Go through the entries and copy each one exactly. Leave none out.

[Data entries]
···
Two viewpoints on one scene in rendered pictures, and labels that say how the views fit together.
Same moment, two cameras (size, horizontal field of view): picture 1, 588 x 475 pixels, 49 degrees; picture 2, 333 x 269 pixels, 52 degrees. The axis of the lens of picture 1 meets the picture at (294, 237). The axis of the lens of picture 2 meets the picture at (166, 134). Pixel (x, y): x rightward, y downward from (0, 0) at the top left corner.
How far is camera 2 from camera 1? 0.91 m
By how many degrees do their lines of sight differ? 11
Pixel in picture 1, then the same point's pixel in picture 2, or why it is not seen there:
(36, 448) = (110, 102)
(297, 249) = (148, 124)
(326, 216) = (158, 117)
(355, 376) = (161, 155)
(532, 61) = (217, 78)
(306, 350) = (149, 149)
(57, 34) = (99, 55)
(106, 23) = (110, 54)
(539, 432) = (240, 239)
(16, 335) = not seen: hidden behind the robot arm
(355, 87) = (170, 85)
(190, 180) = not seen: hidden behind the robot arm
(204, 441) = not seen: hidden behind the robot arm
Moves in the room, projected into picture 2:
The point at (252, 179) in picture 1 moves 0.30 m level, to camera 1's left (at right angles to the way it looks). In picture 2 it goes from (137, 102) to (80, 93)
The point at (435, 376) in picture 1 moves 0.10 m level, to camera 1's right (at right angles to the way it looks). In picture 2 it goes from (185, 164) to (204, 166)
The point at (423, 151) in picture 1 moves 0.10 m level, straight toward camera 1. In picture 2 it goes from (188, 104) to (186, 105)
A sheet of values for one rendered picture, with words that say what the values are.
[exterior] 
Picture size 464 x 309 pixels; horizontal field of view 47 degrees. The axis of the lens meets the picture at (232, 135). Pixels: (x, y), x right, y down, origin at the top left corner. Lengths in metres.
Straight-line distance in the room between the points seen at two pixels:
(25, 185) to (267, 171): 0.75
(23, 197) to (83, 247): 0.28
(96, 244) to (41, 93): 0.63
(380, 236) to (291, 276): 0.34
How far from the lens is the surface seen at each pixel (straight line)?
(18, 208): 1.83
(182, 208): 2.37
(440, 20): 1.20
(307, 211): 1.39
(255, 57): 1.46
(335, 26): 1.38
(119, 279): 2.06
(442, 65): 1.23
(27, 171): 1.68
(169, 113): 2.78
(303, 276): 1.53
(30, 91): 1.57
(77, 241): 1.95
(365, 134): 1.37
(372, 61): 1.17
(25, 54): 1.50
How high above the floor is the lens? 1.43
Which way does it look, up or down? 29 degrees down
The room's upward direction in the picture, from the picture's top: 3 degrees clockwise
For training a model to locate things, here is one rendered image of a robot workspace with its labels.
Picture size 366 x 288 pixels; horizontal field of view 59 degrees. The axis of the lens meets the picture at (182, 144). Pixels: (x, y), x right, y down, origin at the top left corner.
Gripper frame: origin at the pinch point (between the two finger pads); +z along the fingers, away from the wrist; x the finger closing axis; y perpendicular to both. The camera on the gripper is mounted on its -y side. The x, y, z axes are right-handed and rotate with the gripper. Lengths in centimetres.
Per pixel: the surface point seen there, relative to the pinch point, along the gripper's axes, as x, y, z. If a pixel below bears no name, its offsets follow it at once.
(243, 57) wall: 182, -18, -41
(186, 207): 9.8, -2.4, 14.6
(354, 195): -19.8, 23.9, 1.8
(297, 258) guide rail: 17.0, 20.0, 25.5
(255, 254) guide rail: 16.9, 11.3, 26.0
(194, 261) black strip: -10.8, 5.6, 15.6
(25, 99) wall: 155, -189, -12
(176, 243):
···
● **Solution to the problem**:
Two viewpoints on one scene in rendered pictures, and labels that say how the views fit together.
Same moment, two cameras (size, horizontal field of view): picture 1, 588 x 475 pixels, 49 degrees; picture 2, 333 x 269 pixels, 52 degrees. The axis of the lens of picture 1 meets the picture at (294, 237). The axis of the lens of picture 2 meets the picture at (166, 134). Pixel (x, y): x rightward, y downward from (0, 0) at the top left corner.
How far is camera 2 from camera 1? 0.91 m
By how many degrees do their lines of sight differ? 11
Pixel in picture 1, then the same point's pixel in picture 2, or why it is not seen there:
(36, 448) = (110, 102)
(297, 249) = (148, 124)
(326, 216) = (158, 117)
(355, 376) = (161, 155)
(532, 61) = (217, 78)
(306, 350) = (149, 149)
(57, 34) = (99, 55)
(106, 23) = (110, 54)
(539, 432) = (240, 239)
(16, 335) = not seen: hidden behind the robot arm
(355, 87) = (170, 85)
(190, 180) = not seen: hidden behind the robot arm
(204, 441) = not seen: hidden behind the robot arm
Moves in the room, projected into picture 2:
The point at (252, 179) in picture 1 moves 0.30 m level, to camera 1's left (at right angles to the way it looks). In picture 2 it goes from (137, 102) to (80, 93)
The point at (435, 376) in picture 1 moves 0.10 m level, to camera 1's right (at right angles to the way it looks). In picture 2 it goes from (185, 164) to (204, 166)
The point at (423, 151) in picture 1 moves 0.10 m level, straight toward camera 1. In picture 2 it goes from (188, 104) to (186, 105)
A sheet of values for one rendered picture, with words that say what the values are.
[exterior] 
Picture size 464 x 309 pixels; horizontal field of view 47 degrees. The axis of the lens meets the picture at (232, 135). Pixels: (x, y), x right, y down, origin at the top left corner. Lengths in metres.
Straight-line distance in the room between the points seen at two pixels:
(25, 185) to (267, 171): 0.75
(23, 197) to (83, 247): 0.28
(96, 244) to (41, 93): 0.63
(380, 236) to (291, 276): 0.34
How far from the lens is the surface seen at each pixel (straight line)?
(18, 208): 1.83
(182, 208): 2.37
(440, 20): 1.20
(307, 211): 1.39
(255, 57): 1.46
(335, 26): 1.38
(119, 279): 2.06
(442, 65): 1.23
(27, 171): 1.68
(169, 113): 2.78
(303, 276): 1.53
(30, 91): 1.57
(77, 241): 1.95
(365, 134): 1.37
(372, 61): 1.17
(25, 54): 1.50
How high above the floor is the lens? 1.43
Which way does it look, up or down? 29 degrees down
The room's upward direction in the picture, from the picture's top: 3 degrees clockwise
For training a model to locate things, here is one rendered image of a robot workspace with its labels.
Picture size 366 x 288 pixels; horizontal field of view 59 degrees. The axis of the lens meets the picture at (182, 144). Pixels: (x, y), x right, y down, origin at the top left corner.
Gripper frame: origin at the pinch point (between the two finger pads); +z along the fingers, away from the wrist; x the finger closing axis; y perpendicular to both. The camera on the gripper is mounted on its -y side. The x, y, z axes are right-handed and rotate with the gripper. Lengths in centimetres.
Per pixel: the surface point seen there, relative to the pinch point, along the gripper's axes, as x, y, z. If a pixel below bears no name, its offsets follow it at once.
(243, 57) wall: 182, -18, -41
(186, 207): 9.8, -2.4, 14.6
(354, 195): -19.8, 23.9, 1.8
(297, 258) guide rail: 17.0, 20.0, 25.5
(255, 254) guide rail: 16.9, 11.3, 26.0
(194, 261) black strip: -10.8, 5.6, 15.6
(25, 99) wall: 155, -189, -12
(176, 243):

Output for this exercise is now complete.